Assigned task
Wherever the string "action" shows up in the data below, copy the whole line.

Information provided
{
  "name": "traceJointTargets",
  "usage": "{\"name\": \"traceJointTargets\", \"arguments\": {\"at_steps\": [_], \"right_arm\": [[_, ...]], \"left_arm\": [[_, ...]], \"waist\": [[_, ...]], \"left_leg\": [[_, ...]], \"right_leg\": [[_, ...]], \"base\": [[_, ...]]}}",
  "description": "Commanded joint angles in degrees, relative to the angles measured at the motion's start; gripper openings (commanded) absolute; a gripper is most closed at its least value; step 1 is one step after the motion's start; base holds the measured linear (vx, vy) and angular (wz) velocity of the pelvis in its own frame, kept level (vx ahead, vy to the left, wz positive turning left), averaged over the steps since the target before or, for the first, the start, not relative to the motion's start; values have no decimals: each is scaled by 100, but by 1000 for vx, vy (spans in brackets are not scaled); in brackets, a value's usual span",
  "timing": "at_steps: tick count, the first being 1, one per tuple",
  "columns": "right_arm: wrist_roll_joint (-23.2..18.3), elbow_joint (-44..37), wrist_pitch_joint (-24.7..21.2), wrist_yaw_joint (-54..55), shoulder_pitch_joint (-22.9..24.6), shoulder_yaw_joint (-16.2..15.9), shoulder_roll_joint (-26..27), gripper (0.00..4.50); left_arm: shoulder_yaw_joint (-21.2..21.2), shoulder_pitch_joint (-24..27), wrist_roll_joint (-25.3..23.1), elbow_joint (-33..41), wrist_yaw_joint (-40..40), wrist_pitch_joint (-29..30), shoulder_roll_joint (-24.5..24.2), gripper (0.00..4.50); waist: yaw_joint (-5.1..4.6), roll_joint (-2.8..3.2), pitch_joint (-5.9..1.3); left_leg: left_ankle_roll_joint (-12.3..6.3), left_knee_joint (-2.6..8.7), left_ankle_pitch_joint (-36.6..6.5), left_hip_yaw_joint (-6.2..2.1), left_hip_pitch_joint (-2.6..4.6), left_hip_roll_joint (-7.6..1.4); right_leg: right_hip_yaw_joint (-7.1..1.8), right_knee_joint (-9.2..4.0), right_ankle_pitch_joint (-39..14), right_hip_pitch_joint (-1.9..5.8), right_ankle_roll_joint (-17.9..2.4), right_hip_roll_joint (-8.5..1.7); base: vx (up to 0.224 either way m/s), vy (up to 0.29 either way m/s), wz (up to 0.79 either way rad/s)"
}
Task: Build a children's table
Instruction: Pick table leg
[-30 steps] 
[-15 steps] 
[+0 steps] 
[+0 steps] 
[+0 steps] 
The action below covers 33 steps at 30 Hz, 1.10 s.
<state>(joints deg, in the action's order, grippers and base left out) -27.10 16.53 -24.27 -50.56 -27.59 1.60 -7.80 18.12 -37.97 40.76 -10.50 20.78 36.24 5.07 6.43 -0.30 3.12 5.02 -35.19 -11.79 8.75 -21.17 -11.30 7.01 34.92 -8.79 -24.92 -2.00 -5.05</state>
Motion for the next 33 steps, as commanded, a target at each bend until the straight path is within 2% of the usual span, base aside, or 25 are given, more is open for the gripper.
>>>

Reply to the exercise
The action below covers 33 steps at 30 Hz, 1.10 s.
<state>(joints deg, in the action's order, grippers and base left out) -27.10 16.53 -24.27 -50.56 -27.59 1.60 -7.80 18.12 -37.97 40.76 -10.50 20.78 36.24 5.07 6.43 -0.30 3.12 5.02 -35.19 -11.79 8.75 -21.17 -11.30 7.01 34.92 -8.79 -24.92 -2.00 -5.05</state>

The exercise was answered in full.